Hi @JPL!
I’m sorry I couldn’t find the exact context of that question. I saw that you were talking about Sequence
vs Sequenced
, and I do understand that question so let me answer that one and hope it was the same. If not just shoot again
Up until now, the data types have been called [x]Data
. I agree that just as we say Mutable
or AppendOnly
, Sequenced
is what you’d expect, an adjective for the noun Data
. With [RFC] Data Types Refinement the aim for language simplification proposed removing Data
. It is one of those words that very easily become inflationary in use, and in the end just constitutes noise. That also implicated a move away from adjective + noun to just a noun: heading straight on target and describing the data type structure; such as Map
, or Sequence
, or Blob
.
More reasons to do this are found in [RFC] Data Hierarchy Refinement, where all the data types are in fact just structures with metadata and pointers to chunks
(the regular SAFE Network chunks). So, we describe the structure. Under the hood, all of them point to the same type of chunks (or actually, recursively to other structures).
Now, back again to what we have right now. Sequence
was just recently implemented, and as [RFC] Data Types Refinement (and CRDTs
, which were actually not an explicit goal at the time of that RFC) is implemented in increments, minimal discrepancy is sought. So, it is now called SequenceData
in code, even though it should suffice with Sequence
, once Map
and Blob
(the latter is still somewhat under discussion) have been implemented. I guess there you inevitably fall into a grey area when it comes to stringency while in transition, seems it ended up with SequenceData
instead of SequencedData
, which is less stringent currently but more stringent with final result.
What Bochaco said here. And also, wanted to nuance with some technical aspects of using a Map
data type (what MutableData
over CRDT
is becoming) instead of Sequence
for an NRS Map
:
Today, the full map content is serialised and stored as an entry in the Sequence
. If using a Map
, we could instead store only the specific change to an NRS Map
.
The simplicity of a Sequence
is that you have a snapshot of the entire state as it was, so the version of that NRS Map
as of that state change, is very simple to see.

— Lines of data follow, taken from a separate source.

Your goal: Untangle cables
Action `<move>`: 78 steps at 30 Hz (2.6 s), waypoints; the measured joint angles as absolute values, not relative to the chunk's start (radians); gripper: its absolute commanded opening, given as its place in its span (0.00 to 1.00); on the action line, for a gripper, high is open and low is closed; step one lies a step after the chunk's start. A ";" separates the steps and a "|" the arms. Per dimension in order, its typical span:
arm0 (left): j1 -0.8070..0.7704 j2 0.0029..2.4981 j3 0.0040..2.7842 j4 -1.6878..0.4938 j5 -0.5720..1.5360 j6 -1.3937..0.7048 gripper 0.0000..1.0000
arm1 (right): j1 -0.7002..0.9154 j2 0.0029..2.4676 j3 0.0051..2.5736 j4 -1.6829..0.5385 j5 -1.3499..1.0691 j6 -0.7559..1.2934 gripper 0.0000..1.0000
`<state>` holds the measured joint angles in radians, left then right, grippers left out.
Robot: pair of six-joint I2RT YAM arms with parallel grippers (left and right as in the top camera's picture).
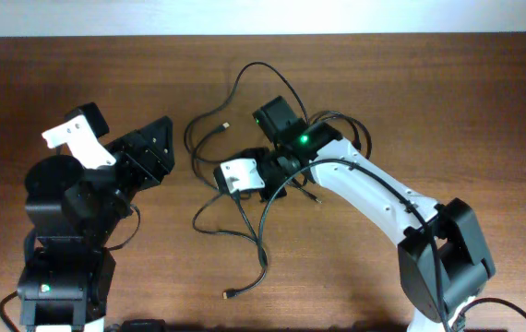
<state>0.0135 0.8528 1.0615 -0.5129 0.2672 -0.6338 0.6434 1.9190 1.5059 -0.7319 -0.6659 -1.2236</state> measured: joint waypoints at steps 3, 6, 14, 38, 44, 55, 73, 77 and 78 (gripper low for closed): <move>0.014 0.853 1.061 -0.513 0.255 -0.634 0.72 | 0.643 1.881 1.592 -0.745 -0.564 -1.192 0.04; 0.014 0.853 1.061 -0.514 0.253 -0.634 0.73 | 0.643 1.840 1.661 -0.752 -0.400 -1.105 0.04; 0.014 0.853 1.061 -0.562 0.253 -0.633 0.75 | 0.643 1.750 1.855 -0.745 0.004 -0.941 0.04; 0.014 0.853 1.061 -0.625 0.253 -0.605 0.78 | -0.034 1.685 2.174 -0.727 0.551 -0.760 0.07; 0.014 0.853 1.061 -0.632 0.252 -0.602 0.77 | -0.443 1.685 2.175 -0.778 0.187 -0.597 0.04; 0.014 0.853 1.061 -0.668 0.234 -0.598 0.77 | -0.841 1.755 2.175 -0.779 -0.160 -0.573 0.99; 0.014 0.853 1.061 -0.662 0.231 -0.598 0.82 | -0.614 1.782 2.175 -1.016 -0.901 -0.550 1.00; 0.014 0.853 1.061 -0.660 0.230 -0.598 0.88 | -0.448 1.784 2.168 -1.168 -0.891 -0.669 0.89; 0.014 0.853 1.061 -0.661 0.230 -0.599 0.88 | -0.404 1.784 2.157 -1.196 -0.883 -0.685 0.93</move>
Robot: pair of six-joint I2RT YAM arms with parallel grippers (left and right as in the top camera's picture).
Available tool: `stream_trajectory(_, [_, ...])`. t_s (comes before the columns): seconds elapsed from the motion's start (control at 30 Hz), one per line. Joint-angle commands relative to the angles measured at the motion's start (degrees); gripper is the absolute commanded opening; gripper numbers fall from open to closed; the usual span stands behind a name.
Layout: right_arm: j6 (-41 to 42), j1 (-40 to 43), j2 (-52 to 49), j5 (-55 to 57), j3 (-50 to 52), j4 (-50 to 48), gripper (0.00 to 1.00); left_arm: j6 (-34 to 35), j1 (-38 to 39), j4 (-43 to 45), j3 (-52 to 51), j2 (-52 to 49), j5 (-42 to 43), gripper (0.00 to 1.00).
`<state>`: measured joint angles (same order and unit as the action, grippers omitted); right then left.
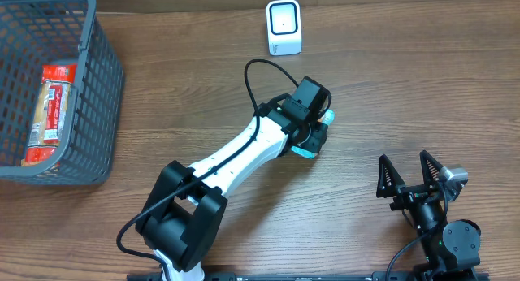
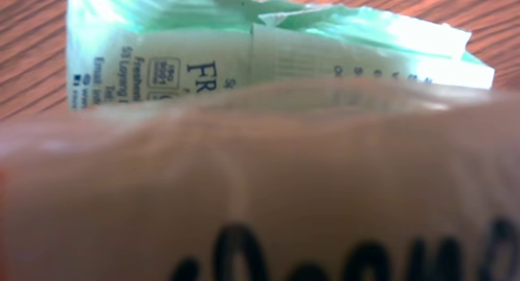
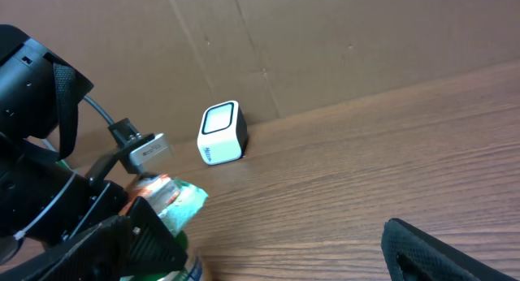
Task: Scan the item barcode
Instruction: 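Lift the held packs out of the basket toward the scanner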
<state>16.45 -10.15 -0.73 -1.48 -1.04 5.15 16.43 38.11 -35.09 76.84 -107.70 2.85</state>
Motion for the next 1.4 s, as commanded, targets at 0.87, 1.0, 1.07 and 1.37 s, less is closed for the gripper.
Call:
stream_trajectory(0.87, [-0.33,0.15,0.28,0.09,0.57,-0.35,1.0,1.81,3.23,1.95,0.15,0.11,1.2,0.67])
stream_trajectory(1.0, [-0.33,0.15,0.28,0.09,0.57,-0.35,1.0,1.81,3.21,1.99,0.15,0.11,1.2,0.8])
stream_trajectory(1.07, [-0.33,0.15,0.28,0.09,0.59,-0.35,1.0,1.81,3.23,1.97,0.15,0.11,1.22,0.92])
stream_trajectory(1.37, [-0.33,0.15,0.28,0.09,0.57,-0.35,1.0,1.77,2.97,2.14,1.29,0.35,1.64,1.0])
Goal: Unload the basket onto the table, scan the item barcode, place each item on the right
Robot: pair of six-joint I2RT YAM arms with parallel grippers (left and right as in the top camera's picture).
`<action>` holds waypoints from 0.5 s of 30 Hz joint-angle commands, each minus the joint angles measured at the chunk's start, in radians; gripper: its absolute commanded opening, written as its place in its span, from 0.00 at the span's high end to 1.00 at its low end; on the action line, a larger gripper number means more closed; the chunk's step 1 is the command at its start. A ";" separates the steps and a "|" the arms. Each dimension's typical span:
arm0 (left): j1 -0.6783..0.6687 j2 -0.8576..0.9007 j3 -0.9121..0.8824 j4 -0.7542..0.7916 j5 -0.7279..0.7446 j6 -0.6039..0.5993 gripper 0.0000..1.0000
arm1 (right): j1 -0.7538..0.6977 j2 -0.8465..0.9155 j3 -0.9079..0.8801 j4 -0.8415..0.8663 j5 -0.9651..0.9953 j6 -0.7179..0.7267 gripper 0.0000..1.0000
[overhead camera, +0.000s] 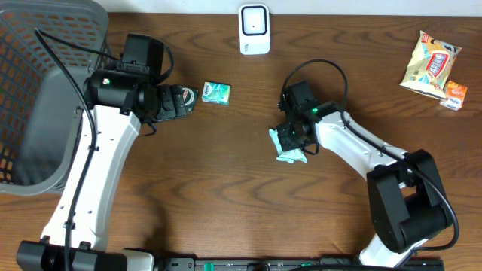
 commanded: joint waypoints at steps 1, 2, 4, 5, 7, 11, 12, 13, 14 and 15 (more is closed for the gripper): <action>0.002 -0.002 0.001 -0.002 -0.016 -0.005 0.01 | 0.017 0.008 0.026 0.011 -0.002 0.025 0.99; 0.002 -0.002 0.001 -0.002 -0.016 -0.005 0.01 | 0.017 0.008 0.047 0.016 -0.001 0.025 0.99; 0.002 -0.002 0.001 -0.002 -0.016 -0.005 0.01 | 0.016 0.007 0.109 0.030 -0.001 0.025 0.99; 0.002 -0.002 0.001 -0.002 -0.016 -0.005 0.01 | 0.016 0.007 0.135 0.041 0.002 0.025 0.99; 0.002 -0.002 0.001 -0.002 -0.016 -0.005 0.01 | 0.016 0.007 0.185 0.079 0.014 0.025 0.99; 0.002 -0.002 0.001 -0.002 -0.016 -0.005 0.01 | 0.016 0.007 0.228 0.216 0.021 0.039 0.99; 0.002 -0.002 0.001 -0.002 -0.016 -0.005 0.01 | 0.016 0.007 0.229 0.236 0.021 0.044 0.99; 0.002 -0.002 0.001 -0.002 -0.016 -0.005 0.01 | 0.016 0.007 0.230 0.236 0.023 0.049 0.99; 0.002 -0.002 0.001 -0.002 -0.016 -0.005 0.02 | 0.016 0.007 0.230 0.219 0.026 0.049 0.99; 0.002 -0.002 0.001 -0.002 -0.016 -0.005 0.01 | 0.016 0.007 0.230 0.185 0.031 0.048 0.99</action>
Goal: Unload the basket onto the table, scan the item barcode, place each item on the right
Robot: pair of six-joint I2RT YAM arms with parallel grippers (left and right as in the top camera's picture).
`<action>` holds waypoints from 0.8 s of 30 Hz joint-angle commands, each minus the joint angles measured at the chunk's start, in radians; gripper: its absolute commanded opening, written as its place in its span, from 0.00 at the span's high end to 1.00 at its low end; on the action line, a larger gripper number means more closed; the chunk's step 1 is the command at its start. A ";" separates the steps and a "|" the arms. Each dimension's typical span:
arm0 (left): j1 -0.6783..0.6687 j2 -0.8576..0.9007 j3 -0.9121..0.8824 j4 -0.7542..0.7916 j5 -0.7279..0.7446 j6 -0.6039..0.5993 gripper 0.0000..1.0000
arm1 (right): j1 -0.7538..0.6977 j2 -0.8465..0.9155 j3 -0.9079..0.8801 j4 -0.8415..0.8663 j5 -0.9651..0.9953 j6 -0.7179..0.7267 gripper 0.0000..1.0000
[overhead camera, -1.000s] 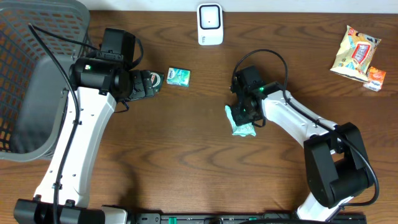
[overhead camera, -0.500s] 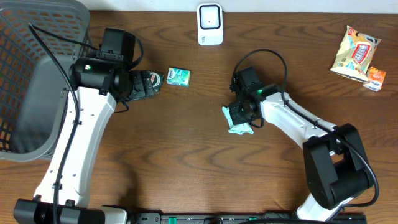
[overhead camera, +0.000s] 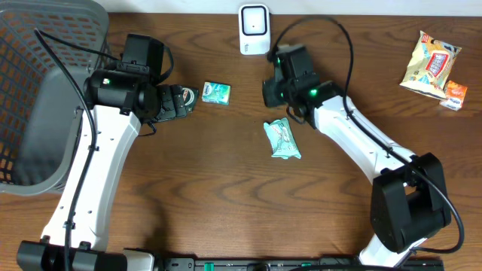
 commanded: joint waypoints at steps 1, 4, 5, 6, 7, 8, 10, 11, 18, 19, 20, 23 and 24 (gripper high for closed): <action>0.002 -0.002 0.001 -0.002 -0.017 -0.005 0.01 | 0.005 0.002 -0.001 -0.086 0.030 0.020 0.97; 0.002 -0.002 0.001 -0.002 -0.017 -0.005 0.01 | 0.005 0.007 -0.002 -0.230 0.033 0.008 0.89; 0.002 -0.002 0.001 -0.002 -0.017 -0.005 0.02 | 0.006 0.010 -0.007 -0.281 0.033 0.002 0.80; 0.002 -0.002 0.001 -0.002 -0.017 -0.005 0.01 | 0.006 0.010 -0.011 -0.315 0.033 0.001 0.70; 0.002 -0.002 0.001 -0.002 -0.017 -0.005 0.01 | 0.007 0.010 -0.016 -0.351 0.033 0.001 0.60; 0.002 -0.002 0.001 -0.002 -0.017 -0.005 0.02 | 0.007 0.010 -0.021 -0.376 0.034 0.001 0.50; 0.002 -0.002 0.001 -0.002 -0.017 -0.005 0.01 | 0.007 0.011 -0.043 -0.407 0.033 0.002 0.46; 0.002 -0.002 0.001 -0.002 -0.017 -0.005 0.01 | 0.007 0.011 -0.052 -0.409 0.033 0.002 0.45; 0.002 -0.002 0.001 -0.002 -0.017 -0.005 0.01 | 0.007 0.011 -0.149 -0.325 0.010 0.005 0.45; 0.002 -0.002 0.001 -0.002 -0.017 -0.005 0.02 | 0.008 0.011 -0.164 -0.303 0.001 0.005 0.44; 0.002 -0.002 0.001 -0.002 -0.017 -0.005 0.02 | 0.008 0.012 -0.177 -0.282 -0.002 0.006 0.44; 0.002 -0.002 0.001 -0.002 -0.017 -0.005 0.01 | 0.011 0.014 -0.219 -0.222 -0.001 0.005 0.43; 0.002 -0.002 0.001 -0.002 -0.017 -0.005 0.01 | 0.013 0.014 -0.228 -0.209 -0.001 0.005 0.43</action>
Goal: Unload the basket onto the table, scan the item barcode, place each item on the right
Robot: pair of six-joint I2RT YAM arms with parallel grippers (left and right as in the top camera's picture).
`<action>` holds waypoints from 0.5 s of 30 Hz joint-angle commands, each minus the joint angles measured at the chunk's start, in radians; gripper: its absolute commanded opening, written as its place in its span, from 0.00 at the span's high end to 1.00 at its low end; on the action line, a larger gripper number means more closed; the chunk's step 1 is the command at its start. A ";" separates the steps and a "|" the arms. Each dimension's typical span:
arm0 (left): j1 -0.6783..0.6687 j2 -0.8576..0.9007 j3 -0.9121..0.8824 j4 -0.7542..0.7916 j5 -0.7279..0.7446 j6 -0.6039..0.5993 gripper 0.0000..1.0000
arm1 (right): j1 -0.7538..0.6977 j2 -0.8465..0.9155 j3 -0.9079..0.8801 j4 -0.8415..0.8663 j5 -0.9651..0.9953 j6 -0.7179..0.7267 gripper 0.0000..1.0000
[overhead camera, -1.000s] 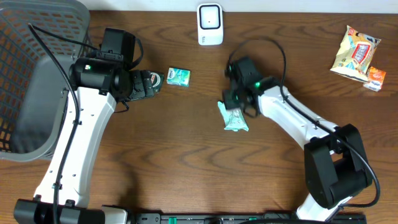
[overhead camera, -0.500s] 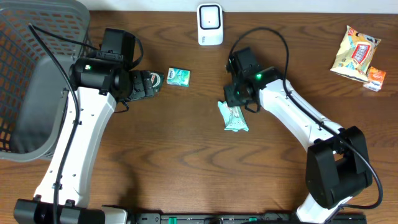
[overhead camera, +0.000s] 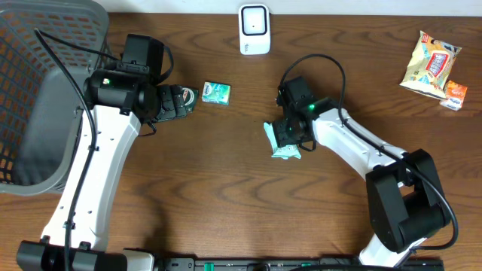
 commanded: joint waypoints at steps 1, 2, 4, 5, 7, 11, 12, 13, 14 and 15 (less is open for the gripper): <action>0.002 -0.002 0.001 -0.002 -0.016 -0.005 0.01 | 0.011 0.013 -0.043 0.041 -0.010 0.004 0.43; 0.002 -0.002 0.001 -0.002 -0.016 -0.005 0.02 | 0.011 0.013 -0.054 0.056 -0.010 0.004 0.44; 0.002 -0.002 0.001 -0.002 -0.016 -0.005 0.01 | 0.011 0.013 -0.077 0.087 -0.010 0.004 0.52; 0.002 -0.002 0.001 -0.002 -0.016 -0.005 0.01 | 0.011 0.013 -0.087 0.101 -0.010 0.005 0.57; 0.002 -0.002 0.001 -0.002 -0.016 -0.005 0.02 | 0.014 0.013 -0.098 0.114 -0.010 0.021 0.60; 0.002 -0.002 0.001 -0.002 -0.016 -0.005 0.01 | 0.027 0.013 -0.098 0.130 -0.010 0.021 0.80; 0.002 -0.002 0.001 -0.002 -0.016 -0.005 0.01 | 0.028 0.013 -0.098 0.137 -0.010 0.025 0.91; 0.002 -0.002 0.001 -0.002 -0.016 -0.005 0.01 | 0.029 0.013 -0.097 0.142 -0.010 0.028 0.99; 0.002 -0.002 0.001 -0.002 -0.016 -0.005 0.01 | 0.029 0.013 -0.097 0.147 -0.010 0.039 0.99; 0.002 -0.002 0.001 -0.002 -0.017 -0.005 0.01 | 0.029 0.013 -0.094 0.153 -0.010 0.051 0.99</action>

The drawback of that is a wasteful resource usage, both in comms and in persistence (massive duplication of data).
A Map
data type can be designed to support version tracking for each individual key in relation to the overall version of the NRS Map
. There are some more steps to do it, but it’s not complicated really. And the benefit is that you can update/access individual keys (so more light weight comms), without duplicating data.